Retour triomphal

Hamlet - Paris (Opéra Comique)

Par Christian Peter | mar 25 Janvier 2022 | Imprimer

Pour cette reprise d’Hamlet, l’Opéra-Comique affichait salle comble, il faut dire que la critique dans son ensemble avait encensé la première série de représentations en 2018 et que l’ouvrage connaît depuis quelques années un regain d’intérêt : en 2000, Thomas Hampson et Natalie Dessay y avaient triomphé au Châtelet, par la suite il a été donnée régulièrement, notamment à Marseille en 2010, Bruxelles en 2013, Rennes en 2019 et dans les prochains jours, Saint-Etienne l’affichera à son tour.

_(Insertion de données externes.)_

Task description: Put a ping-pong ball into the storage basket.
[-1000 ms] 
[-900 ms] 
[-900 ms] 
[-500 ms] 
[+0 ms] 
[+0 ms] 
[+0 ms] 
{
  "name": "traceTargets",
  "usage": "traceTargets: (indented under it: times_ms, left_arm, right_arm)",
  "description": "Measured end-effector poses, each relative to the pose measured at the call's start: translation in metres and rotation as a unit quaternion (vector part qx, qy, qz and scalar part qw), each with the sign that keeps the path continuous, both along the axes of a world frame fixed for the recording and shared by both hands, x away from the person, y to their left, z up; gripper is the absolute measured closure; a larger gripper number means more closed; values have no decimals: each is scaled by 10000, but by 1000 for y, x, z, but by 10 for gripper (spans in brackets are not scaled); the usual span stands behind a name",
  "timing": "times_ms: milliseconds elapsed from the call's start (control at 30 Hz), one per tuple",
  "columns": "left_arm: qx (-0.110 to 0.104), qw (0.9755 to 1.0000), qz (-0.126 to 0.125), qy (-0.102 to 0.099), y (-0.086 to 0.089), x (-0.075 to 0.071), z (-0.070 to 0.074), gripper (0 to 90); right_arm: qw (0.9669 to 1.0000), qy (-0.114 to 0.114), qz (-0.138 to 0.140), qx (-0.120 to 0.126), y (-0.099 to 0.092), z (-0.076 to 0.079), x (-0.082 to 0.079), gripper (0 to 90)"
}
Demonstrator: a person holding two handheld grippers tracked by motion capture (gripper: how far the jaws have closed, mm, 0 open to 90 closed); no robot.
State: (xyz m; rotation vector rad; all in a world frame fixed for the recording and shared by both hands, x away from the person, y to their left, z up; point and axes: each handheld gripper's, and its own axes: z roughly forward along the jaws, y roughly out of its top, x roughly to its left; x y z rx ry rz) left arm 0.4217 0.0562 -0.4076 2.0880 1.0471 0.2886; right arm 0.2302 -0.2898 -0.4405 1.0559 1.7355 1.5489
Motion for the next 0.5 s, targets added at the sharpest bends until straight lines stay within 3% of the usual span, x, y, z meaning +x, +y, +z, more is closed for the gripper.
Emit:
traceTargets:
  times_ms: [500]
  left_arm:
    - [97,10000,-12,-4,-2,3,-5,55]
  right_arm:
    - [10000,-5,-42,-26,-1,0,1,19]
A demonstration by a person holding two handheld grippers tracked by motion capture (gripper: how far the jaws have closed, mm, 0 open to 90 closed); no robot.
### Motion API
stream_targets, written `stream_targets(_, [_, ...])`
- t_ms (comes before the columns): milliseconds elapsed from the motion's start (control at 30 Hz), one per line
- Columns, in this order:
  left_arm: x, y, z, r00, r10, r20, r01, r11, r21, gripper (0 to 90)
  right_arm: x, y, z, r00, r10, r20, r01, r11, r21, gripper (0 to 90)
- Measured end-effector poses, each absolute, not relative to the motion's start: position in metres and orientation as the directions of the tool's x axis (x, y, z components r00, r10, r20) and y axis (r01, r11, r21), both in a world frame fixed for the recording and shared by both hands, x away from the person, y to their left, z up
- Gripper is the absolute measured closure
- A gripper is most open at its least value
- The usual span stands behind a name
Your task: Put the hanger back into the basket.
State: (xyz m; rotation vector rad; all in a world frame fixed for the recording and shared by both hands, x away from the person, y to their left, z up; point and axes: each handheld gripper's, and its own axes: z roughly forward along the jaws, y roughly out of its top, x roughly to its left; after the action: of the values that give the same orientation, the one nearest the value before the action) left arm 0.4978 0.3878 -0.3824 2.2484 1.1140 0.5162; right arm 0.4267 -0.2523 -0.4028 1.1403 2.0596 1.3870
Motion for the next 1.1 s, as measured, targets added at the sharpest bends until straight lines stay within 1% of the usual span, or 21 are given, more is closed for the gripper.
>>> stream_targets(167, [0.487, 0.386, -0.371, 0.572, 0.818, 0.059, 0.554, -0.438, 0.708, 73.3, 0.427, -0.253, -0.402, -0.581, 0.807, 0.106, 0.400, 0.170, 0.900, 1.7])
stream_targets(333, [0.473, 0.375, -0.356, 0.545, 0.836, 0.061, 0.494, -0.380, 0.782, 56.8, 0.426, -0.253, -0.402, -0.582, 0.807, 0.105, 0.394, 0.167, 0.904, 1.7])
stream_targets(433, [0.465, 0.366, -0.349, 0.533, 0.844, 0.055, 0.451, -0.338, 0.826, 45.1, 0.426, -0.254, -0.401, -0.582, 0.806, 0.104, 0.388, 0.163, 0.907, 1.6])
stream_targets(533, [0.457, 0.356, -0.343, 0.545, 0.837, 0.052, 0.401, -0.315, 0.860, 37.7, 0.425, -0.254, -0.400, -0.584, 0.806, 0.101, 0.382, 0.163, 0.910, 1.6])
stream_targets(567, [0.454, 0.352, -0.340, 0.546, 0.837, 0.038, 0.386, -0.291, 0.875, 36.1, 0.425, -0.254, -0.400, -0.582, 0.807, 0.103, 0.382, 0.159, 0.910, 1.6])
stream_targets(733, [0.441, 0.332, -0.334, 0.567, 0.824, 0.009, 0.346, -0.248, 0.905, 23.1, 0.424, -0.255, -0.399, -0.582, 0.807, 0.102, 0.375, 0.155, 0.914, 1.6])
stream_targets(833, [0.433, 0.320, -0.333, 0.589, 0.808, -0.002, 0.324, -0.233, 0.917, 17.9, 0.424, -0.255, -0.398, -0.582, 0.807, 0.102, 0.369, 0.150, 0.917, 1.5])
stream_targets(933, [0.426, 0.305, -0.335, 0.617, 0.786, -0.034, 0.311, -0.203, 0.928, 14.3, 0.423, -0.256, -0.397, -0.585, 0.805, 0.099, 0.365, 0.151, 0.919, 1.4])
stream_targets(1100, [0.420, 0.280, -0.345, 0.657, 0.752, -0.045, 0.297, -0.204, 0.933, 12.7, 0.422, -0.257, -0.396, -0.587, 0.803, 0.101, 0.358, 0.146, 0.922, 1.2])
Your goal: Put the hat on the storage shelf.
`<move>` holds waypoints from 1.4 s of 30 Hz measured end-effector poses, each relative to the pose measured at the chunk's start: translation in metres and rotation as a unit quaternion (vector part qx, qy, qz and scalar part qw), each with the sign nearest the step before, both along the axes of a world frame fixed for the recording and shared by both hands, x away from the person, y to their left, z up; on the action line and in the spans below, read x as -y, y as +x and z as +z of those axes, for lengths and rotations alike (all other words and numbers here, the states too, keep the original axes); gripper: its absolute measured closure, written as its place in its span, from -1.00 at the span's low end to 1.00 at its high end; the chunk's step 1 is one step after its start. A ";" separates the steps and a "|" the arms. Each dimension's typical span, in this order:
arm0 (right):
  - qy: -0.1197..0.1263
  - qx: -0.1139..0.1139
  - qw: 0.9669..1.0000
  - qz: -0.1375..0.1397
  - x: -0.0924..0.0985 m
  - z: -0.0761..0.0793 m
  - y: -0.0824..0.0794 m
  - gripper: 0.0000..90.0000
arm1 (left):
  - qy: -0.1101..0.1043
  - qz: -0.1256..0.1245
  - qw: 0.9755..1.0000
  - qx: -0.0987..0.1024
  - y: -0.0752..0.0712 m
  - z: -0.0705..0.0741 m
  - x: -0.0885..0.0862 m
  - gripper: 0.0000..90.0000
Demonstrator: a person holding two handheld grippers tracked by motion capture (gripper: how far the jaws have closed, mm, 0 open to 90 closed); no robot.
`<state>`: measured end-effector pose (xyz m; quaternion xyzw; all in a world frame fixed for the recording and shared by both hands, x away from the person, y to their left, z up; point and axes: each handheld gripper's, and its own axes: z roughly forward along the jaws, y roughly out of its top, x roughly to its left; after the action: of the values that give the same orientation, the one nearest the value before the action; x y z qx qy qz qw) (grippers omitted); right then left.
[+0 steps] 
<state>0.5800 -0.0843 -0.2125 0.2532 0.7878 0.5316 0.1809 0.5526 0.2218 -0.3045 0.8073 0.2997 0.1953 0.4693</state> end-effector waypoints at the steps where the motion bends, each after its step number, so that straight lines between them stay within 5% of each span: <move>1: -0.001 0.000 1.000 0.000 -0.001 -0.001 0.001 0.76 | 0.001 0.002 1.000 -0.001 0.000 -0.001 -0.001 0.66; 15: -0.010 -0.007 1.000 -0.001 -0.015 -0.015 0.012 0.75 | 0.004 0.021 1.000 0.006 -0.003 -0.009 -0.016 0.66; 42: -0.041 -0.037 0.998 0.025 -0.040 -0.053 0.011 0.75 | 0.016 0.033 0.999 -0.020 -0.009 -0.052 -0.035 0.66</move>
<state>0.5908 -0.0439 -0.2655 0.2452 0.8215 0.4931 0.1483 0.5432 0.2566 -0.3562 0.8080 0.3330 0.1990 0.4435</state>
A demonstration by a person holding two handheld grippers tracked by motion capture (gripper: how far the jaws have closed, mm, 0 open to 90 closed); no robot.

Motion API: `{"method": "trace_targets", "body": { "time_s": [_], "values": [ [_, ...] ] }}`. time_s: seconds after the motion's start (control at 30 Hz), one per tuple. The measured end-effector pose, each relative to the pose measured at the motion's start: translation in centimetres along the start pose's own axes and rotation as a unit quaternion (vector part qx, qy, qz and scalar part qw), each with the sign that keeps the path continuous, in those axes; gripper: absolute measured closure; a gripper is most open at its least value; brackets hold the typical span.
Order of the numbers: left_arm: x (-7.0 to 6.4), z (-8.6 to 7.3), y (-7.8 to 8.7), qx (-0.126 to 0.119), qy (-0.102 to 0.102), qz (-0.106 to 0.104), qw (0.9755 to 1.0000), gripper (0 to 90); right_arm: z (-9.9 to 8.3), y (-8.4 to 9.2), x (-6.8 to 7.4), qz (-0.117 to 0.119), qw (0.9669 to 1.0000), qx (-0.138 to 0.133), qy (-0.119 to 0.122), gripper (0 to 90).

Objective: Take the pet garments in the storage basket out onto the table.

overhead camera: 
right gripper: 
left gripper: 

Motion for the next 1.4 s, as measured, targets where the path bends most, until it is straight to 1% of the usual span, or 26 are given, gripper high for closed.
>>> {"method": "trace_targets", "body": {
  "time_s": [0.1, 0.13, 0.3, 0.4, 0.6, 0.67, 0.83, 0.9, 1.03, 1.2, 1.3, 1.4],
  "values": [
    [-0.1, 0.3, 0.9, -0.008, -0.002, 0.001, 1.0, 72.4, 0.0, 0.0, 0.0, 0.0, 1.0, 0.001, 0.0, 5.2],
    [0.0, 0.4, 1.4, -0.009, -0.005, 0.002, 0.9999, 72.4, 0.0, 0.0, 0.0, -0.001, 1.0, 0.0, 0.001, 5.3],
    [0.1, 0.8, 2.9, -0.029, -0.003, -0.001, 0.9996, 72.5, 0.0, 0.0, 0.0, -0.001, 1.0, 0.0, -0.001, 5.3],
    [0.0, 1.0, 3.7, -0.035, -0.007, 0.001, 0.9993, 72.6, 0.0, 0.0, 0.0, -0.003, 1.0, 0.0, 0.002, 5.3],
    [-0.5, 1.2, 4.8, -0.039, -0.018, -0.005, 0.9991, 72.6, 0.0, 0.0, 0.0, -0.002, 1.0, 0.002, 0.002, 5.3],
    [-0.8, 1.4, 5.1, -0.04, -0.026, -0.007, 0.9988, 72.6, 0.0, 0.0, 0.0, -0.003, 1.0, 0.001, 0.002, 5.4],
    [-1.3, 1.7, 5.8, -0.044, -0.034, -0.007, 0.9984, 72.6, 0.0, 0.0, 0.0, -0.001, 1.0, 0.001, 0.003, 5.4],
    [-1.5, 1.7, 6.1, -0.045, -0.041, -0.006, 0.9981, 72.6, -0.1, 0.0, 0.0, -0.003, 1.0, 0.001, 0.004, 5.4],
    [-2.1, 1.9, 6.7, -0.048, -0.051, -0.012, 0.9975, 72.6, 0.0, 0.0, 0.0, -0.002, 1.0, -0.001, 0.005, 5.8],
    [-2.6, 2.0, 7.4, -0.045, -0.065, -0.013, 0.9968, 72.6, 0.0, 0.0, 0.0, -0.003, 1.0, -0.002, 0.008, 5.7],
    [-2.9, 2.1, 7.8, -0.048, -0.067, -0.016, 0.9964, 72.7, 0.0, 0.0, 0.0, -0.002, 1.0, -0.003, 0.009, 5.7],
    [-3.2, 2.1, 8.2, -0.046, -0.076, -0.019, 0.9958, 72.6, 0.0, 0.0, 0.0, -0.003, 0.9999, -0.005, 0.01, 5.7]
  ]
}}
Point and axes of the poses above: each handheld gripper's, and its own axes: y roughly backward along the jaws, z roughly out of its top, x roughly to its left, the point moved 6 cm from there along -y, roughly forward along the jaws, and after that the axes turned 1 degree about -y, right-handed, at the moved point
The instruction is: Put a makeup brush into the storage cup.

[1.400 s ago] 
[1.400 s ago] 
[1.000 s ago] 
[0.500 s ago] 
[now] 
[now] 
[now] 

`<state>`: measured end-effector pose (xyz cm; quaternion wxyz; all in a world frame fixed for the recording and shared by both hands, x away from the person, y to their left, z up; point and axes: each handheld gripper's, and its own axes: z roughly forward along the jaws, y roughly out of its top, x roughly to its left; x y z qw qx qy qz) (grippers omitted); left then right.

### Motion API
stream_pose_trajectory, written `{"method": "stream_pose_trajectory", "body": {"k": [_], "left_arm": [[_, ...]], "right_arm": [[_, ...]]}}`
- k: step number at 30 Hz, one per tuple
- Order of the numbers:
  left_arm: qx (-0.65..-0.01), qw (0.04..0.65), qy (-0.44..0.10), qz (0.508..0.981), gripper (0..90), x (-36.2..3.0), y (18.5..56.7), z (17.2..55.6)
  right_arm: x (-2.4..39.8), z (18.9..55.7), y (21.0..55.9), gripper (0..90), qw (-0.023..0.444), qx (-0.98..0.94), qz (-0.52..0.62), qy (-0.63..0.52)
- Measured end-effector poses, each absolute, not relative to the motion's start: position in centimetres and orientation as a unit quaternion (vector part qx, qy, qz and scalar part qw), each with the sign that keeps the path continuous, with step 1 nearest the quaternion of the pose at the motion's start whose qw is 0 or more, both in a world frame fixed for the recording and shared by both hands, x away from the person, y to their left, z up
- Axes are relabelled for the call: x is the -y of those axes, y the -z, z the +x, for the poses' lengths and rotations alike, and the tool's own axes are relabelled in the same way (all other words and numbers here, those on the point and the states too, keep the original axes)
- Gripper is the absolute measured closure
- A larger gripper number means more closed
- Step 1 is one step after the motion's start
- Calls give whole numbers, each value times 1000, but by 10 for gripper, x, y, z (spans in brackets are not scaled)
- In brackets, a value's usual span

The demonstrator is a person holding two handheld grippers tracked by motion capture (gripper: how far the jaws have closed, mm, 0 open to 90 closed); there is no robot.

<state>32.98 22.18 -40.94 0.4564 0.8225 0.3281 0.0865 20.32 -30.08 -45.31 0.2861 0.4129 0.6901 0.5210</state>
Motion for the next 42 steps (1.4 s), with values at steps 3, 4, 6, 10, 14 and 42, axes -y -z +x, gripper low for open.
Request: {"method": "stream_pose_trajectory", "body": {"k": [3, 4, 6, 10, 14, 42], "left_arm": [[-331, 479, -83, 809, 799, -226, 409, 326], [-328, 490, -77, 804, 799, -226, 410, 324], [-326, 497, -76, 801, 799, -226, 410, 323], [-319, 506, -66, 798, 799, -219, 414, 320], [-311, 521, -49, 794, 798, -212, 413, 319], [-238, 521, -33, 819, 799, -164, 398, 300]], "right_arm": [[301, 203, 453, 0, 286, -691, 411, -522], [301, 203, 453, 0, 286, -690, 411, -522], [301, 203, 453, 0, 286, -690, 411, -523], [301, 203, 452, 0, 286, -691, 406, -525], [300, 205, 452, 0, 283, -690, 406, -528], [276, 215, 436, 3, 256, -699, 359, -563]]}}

De plus, la distribution, à quelques exceptions près , est la même qu’à la création, on ne change pas une équipe qui gagne.

La production de Cyril Teste qui utilise abondamment la vidéo, a plutôt bien vieilli, elle s’est même bonifiée, les quelques faiblesses mentionnés par Christophe Rizoud en 2018 ont été atténuées voire gommées. Ainsi la mort d’Ophélie qui conclut l’acte IV où derrière la frêle silhouette de la jeune fille un écran gigantesque nous montre une étendue d’eau agitée et menaçante dans laquelle elle finit par se noyer, constitue un moment d’émotion intense longuement acclamé par le public. Aux tableaux qui font la part belle au théâtre comme le final spectaculaire de l’acte deux, se mêlent astucieusement des séquences typiquement cinématographique comme  les gros plans sur les visages des protagonistes principaux qui scrutent la moindre de leurs émotions.

Isabelle Deffin a habillé les personnages de vêtements contemporains particulièrement élégants. Les hommes sont en costumes sombres, les femmes portent des robes du soir aux teintes pastel. 

Le tout constitue un spectacle qui tient constamment le public en haleine, porté par une troupe de chanteurs d’un niveau exceptionnel, tous habités par leurs rôles, à commencer par Stéphane Degout qui incarne le personnage depuis une dizaine d'années et que l'on peut considérer désormais comme le meilleur Hamlet de sa génération. Depuis 2018 il a encore approfondi son incarnation, épousant tous les affects de ce héros complexe et tourmenté avec une ampleur et une endurance vocales qui forcent l’admiration. Le baryton possède une large palette de nuances qui lui permet d’alterner d’impressionnants éclats de voix dans les scènes de colère avec d’imperceptibles murmures, par exemple lorsqu’il exprime son chagrin en apprenant la mort d’Ophélie au dernier acte (« Comme une pâle fleur »). De même, il livre une interprétation extravertie et claironnante de son air « O vin dissipe ma tristesse » qui contraste avec son « être ou ne pas être » sobre et intériorisé.


Sabine Devieilhe. Stéphane Degout. Hamlet © Vincent Pontet

A ses côtés Sabine Devieilhe n’est pas en reste, elle a fait sien avec bonheur le personnage d’Ophélie à qui elle apporte le fraîcheur de son timbre juvénile, ses aigus brillants et son medium solide ainsi que la fragilité de sa silhouette. Sa grande scène « A vos jeux mes amis », qui ouvre ici directement l’acte IV sans les interventions des paysans qui la précèdent, est un grand moment d’émotion contenue, la soprano évite soigneusement d’en faire un étalage de virtuosité pour se concentrer sur la souffrance du personnage. L’effet est saisissant. Elle n’en propose pas moins quelques suraigus lumineux tout à fait bienvenus. Appelée au dernier moment pour remplacer Lucile Richardot souffrante, Géraldine Chauvet est une Gertrude de luxe au timbre homogène et profond. Laurent Alvaro possède une voix sombre et un grave opulent. L’élégance de sa ligne de chant sied au personnage royal de Claudius tandis que Jérôme Varnier incarne avec bonheur le spectre grâce à son timbre caverneux. Enfin Pierre Derhet est un Laërte au physique avantageux et à la voix prometteuse. Il convient de mentionner également Yu Shao et Geoffroy Buffière impeccables dans leurs doubles prestations, ainsi que le Chœur Les éléments fort bien préparé par Joël Suhubiette.

Louis Langrée fait sonner son orchestre avec éclat, pour compenser sans doute un effectif relativement modeste et propose une direction énergique, spectaculaire et théâtrale qui lui vaut une ovation méritée tant après l’entracte qu’au salut final.